Yeesh. In any event, the biography gets Debs from his “poor Alsatian parents” (actually petty bourgeois owners of a small grocery store, but details, details….) to the American Railway Union in a single paragraph, which is indicative of the depth of Trachty’s scholarship. In short, these books are curiosities and collectibles rather than serious contributions to mankind’s fund of knowledge.
Incidentally the herd was thinned from the 37 Debs works, full or partial, which saw print in 1928 to just 28 in the 1955 rendition. Doubtless this was done for space reasons, keeping the 1955 edition to 64 pages — a really “good” number for printers. I’d make a list of the deletions, but, meh, what’s the point?

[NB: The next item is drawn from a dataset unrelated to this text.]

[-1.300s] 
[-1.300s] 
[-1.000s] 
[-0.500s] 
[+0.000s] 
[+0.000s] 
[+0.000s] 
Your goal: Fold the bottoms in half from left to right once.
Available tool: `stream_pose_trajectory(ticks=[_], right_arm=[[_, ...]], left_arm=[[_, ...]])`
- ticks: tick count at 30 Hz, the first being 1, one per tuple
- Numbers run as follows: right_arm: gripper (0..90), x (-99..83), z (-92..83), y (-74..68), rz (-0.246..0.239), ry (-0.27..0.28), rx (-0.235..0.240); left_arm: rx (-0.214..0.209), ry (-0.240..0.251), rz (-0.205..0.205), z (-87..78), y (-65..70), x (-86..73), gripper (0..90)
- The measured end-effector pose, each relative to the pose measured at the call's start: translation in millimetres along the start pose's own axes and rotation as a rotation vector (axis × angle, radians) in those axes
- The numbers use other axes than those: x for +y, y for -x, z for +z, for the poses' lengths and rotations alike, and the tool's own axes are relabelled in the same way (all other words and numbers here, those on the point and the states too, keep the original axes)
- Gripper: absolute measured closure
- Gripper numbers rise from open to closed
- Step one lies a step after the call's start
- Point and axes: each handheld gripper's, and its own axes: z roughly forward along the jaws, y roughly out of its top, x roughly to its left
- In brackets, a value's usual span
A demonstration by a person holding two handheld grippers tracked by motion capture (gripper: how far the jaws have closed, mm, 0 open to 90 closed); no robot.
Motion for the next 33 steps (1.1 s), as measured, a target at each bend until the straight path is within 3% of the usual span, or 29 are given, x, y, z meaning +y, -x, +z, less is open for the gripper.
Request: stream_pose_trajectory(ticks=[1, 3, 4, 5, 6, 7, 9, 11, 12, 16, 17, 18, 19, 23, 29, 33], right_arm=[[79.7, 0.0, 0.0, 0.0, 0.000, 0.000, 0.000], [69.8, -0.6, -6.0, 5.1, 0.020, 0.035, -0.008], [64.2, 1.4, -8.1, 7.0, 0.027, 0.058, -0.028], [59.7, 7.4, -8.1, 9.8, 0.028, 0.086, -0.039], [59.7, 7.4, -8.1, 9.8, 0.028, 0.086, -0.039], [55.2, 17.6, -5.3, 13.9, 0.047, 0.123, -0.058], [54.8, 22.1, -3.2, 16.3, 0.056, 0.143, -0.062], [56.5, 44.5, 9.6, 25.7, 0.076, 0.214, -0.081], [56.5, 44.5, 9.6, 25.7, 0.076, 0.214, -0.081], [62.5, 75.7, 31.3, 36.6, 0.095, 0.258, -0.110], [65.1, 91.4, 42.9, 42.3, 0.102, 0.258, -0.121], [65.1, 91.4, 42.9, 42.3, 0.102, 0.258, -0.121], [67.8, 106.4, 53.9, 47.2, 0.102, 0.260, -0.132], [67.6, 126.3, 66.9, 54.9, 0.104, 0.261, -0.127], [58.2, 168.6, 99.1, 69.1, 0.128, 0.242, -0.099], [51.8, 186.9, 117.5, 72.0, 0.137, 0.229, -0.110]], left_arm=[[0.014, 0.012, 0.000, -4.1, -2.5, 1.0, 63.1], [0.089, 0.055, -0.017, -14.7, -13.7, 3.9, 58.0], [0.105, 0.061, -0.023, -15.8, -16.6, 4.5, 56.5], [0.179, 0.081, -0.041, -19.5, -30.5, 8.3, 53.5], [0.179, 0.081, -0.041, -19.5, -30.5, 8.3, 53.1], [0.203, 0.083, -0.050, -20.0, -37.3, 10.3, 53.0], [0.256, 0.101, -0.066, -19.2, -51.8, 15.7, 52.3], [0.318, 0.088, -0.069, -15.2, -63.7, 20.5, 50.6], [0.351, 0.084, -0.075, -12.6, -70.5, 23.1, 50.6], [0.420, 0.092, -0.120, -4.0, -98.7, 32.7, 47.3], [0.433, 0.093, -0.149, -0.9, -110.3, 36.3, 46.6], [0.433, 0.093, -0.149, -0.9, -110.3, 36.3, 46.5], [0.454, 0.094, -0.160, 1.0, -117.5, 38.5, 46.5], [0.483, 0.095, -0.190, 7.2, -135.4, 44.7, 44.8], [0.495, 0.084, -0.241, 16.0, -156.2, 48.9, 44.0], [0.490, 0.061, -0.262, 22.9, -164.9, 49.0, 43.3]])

• The final item this week, a 1955 pamphlet called A Tribute to a Great American: Eugene V. Debs (1855-1926) is exactly what it looks like: text of tepid testimonials delivered by political and trade union epigones at a memorial banquet hosted in Terre Haute by a joint session of the Brotherhood of Railroad Trainmen and its Ladies Auxiliary. Those speaking included the “sewer socialist” mayor of Milwaukee, Frank P. Zeidler; President of the Brotherhood of Railroad Trainmen, W.P. Kennedy; H.E. Gilbert, the venerable President of the Brotherhood of Locomotive Firemen and Enginemen; and Mary Gorman, Grand President of the Ladies Auxiliary to the B of RT.
Zeidler basked in Milwaukee’s tradition of electing Socialist mayors and credited Debs for inspiring Victor L. Berger to push for prototypical social legislation (lost and forgotten in Congress) that decades later culminated in social security and the welfare system — magical thinking crediting Debs for two issues about which he wrote and spoke little, if at all.

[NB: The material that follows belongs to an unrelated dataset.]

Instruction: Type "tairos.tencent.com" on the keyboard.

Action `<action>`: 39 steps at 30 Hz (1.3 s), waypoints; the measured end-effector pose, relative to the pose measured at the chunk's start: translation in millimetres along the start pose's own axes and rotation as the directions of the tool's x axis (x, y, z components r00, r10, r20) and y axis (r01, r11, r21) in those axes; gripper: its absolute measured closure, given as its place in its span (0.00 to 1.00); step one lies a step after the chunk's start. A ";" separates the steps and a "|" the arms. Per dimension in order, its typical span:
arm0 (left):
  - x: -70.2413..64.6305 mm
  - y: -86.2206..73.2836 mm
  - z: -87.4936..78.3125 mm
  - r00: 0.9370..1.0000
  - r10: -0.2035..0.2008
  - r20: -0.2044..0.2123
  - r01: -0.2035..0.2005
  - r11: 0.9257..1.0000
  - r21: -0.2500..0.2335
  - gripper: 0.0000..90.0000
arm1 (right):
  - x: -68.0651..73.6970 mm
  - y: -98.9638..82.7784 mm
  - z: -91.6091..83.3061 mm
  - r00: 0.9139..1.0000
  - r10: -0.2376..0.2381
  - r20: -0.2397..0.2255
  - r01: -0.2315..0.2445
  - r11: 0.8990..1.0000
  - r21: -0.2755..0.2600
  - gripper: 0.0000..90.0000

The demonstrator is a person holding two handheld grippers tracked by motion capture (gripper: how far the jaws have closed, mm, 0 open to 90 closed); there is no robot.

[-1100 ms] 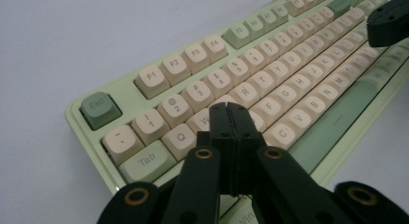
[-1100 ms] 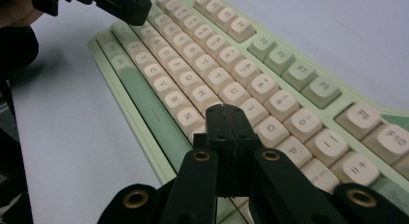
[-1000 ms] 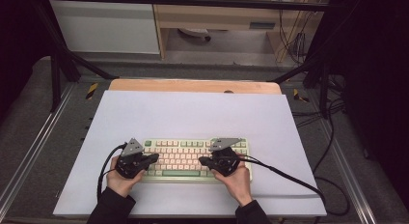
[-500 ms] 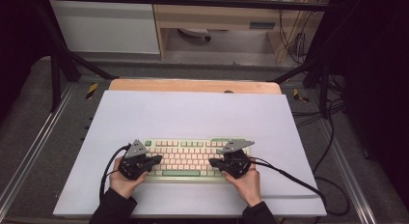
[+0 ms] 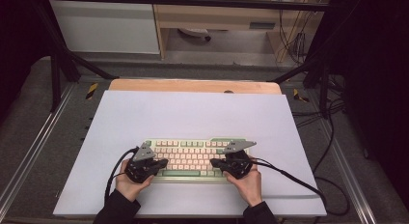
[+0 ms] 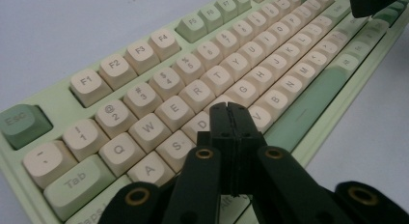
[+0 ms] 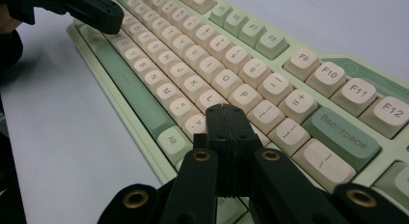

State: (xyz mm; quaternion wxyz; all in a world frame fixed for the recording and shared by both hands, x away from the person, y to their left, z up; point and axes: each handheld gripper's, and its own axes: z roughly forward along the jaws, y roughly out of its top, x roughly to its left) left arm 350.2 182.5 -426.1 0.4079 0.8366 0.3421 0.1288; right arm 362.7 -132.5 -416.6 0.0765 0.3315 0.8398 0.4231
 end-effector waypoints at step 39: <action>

Kennedy’s more extensive speech was less embarrassing, enumerating Debs’ numerous contributions to the pioneer railway brotherhoods of his day, and declaring that “the idealistic dream of Gene Debs for labor unity 65 years ago is now coming into reality” in the form of the forthcoming merger of the American Federation of Labor and the Congress of Industrial Organizations.

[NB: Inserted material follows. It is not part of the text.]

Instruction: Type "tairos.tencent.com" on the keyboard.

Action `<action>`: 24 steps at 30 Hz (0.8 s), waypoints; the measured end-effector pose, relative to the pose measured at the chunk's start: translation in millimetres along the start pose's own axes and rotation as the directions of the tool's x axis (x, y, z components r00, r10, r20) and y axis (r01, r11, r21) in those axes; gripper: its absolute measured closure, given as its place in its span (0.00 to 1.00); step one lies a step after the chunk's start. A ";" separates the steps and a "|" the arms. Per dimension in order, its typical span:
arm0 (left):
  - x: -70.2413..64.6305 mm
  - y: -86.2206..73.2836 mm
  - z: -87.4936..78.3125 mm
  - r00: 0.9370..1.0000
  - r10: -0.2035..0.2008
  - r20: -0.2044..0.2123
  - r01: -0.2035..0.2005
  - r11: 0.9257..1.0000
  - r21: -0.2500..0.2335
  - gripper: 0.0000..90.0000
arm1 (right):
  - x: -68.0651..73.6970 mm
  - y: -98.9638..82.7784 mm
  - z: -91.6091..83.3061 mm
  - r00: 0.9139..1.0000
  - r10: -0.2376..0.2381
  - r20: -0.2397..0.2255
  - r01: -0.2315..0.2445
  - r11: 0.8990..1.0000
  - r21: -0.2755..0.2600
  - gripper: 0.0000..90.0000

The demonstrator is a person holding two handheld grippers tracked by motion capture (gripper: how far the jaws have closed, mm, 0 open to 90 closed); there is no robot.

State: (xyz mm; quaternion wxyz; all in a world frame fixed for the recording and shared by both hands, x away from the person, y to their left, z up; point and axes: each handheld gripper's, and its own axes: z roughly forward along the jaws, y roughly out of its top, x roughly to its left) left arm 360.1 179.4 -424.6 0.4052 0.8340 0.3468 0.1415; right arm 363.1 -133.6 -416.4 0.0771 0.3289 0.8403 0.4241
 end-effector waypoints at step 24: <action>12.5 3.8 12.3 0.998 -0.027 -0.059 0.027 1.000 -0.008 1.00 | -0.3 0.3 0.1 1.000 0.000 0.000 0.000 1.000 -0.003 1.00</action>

Gilbert touted Debs as a B of LF founder and quotes his 1891 Locomotive Firemen’s Magazine journalism in an effort to reduce Debs’s life to little more than cheerleading for bigger paychecks for union workers — this being, after all, the only life principle that ever really mattered to labor bureaucrats of Gilbert’s ilk.
Gorman said nothing of importance whatsoever in her mercifully short remarks.
Again: an interesting collectible, with an impossibly high carbohydrate-to-protein ratio.
• “The Northern Pacific” — March 1894 article — 1,790 words
• “Government Control of Railroads and Employees” — May 1894 article — 1,400 words
• “Objectionable Bosses” — May 1894 article — 530 words
• “The Labor Problem” — May 1894 article — 1,250 words
• “Judge Caldwell and the Union Pacific Employees” — June 1894 article — 1,310 words
• “The Outlook of Labor” — June 1894 article — 1,520 words
• “The Right Sort of Talk” — June 1894 article — 1,350 words
• “The Union Pacific and the United States” — June 1894 article — 1,440 words
• “Conditions” — July 1894 article — 1,580 words
• “The Coal Miners’ Strike” — July 1894 article — 1,215 words
• “A Military Era” — August 1894 article — 1,300 words
• “Carnot” — August 1894 article — 1,460 words
• “Legislation” — August 1894 article — 965 words
• “Probabilities and Possibilities” — August 1894 article — 1,970 words
• “Populist Advice” — August 1894 speech excerpt — 260 words
….Word count = 579,445 words in the can + 19,340 this week = 598,785 words
• 1 more Saturday to go until the July 1 target for the end of output of editable text. There are still 4 article pdfs remaining to be processed (or rejected at second reading).